SKU #1068483 95 points Robert Parker's Wine Advocate

 Unbelievably rich, multidimensional, broad-shouldered wine, with slightly more elegance and less weight than the powerhouse 1996, this gorgeously proportioned, medium to full-bodied, fabulously ripe, rich, cassis-scented and flavored Grand-Puy-Lacoste is another beauty. It should be drinkable within 4-5 years, and keep for 25-30. This classic Pauillac is a worthy rival to the other-worldly 1996.  (2/ 1998)

93 points Wine Spectator

 Beautiful aromas of currant, plum and spice. Full-bodied, with a wonderful concentration of fruit, yet silky, racy and beautiful. (Web-2007)

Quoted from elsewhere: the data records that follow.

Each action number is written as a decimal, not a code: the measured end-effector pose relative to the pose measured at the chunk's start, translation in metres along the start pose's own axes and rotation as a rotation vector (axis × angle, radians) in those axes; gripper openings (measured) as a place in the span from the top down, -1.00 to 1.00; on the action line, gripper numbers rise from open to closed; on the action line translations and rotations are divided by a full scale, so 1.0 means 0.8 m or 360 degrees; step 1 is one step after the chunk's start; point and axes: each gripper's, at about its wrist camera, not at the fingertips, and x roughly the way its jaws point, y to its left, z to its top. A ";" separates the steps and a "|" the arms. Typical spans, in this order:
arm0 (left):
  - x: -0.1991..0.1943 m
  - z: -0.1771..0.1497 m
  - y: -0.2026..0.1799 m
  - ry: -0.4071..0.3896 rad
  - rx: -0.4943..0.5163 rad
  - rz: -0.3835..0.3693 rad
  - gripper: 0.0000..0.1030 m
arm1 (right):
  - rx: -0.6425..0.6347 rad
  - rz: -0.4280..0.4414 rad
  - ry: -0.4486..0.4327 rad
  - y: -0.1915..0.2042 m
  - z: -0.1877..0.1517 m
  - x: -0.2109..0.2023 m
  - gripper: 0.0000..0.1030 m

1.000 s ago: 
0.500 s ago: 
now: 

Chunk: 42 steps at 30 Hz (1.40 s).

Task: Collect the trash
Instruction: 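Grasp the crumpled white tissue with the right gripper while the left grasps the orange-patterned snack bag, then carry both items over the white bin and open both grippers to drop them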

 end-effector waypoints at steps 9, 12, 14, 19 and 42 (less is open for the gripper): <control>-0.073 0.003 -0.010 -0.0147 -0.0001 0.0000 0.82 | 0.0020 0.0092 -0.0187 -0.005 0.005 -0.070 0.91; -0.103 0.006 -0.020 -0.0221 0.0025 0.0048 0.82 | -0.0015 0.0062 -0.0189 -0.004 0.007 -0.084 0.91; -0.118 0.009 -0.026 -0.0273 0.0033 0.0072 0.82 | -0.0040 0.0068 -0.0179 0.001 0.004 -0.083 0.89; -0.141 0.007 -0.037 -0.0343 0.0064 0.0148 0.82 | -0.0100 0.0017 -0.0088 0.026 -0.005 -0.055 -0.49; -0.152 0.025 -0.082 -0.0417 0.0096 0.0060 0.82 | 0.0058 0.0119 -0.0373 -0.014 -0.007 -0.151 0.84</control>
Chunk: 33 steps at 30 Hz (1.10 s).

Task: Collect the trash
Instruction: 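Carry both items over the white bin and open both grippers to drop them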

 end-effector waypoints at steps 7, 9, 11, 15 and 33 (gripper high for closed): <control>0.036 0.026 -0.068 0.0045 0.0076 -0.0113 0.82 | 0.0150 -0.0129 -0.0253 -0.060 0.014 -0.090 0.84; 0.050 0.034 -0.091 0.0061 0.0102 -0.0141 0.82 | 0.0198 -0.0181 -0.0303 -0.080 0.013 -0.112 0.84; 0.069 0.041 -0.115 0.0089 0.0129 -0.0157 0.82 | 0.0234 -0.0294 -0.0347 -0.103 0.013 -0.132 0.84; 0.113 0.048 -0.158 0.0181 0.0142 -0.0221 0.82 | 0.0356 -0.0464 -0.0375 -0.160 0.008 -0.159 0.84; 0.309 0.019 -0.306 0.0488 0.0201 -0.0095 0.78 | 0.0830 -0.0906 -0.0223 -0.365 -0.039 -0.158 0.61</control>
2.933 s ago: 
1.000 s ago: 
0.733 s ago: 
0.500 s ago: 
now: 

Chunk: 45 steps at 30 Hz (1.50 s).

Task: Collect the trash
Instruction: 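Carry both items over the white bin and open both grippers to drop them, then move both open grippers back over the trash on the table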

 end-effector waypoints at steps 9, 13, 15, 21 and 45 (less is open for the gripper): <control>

91 points Stephen Tanzer's International Wine Cellar

 Dark ruby-red. Ripe, expressive nose combines cassis, roasted plum and coconut. Supple, very concentrated and large-scaled; actually rather backward today even if the terrific ripeness is clear to see. Quintessential firm Pauillac backbone is covered by flesh. Will rely more on its tongue-dusting tannins than its acidity to age in bottle.  (6/ 1998)

Jancis Robinson

 Blackish crimson. Sweet, ripe start with even a hint of milk chocolate on the nose. Fresh start. Not the purest expression of Pauillac. Just a tad New Worldy. But it certainly has appeal.  (3/ 2011)

K&L Notes

With all the hype surrounding the Wine Spectator's wine of the year (Ducru Beaucaillou) it's no wonder that Grand-Puy-Lacoste has been so incredibly popular and delicious. Jean-Eugene Borie owns and controls both Grand-Puy-Lacoste and Ducru Beaucaillou. The 1995 vintage was awesome in both Pauillac and St. Julien, and if you'd prefer not to spend the money it will now take to purchase Ducru Beaucaillou (if you can find it), then the wise choice is this sensational wine.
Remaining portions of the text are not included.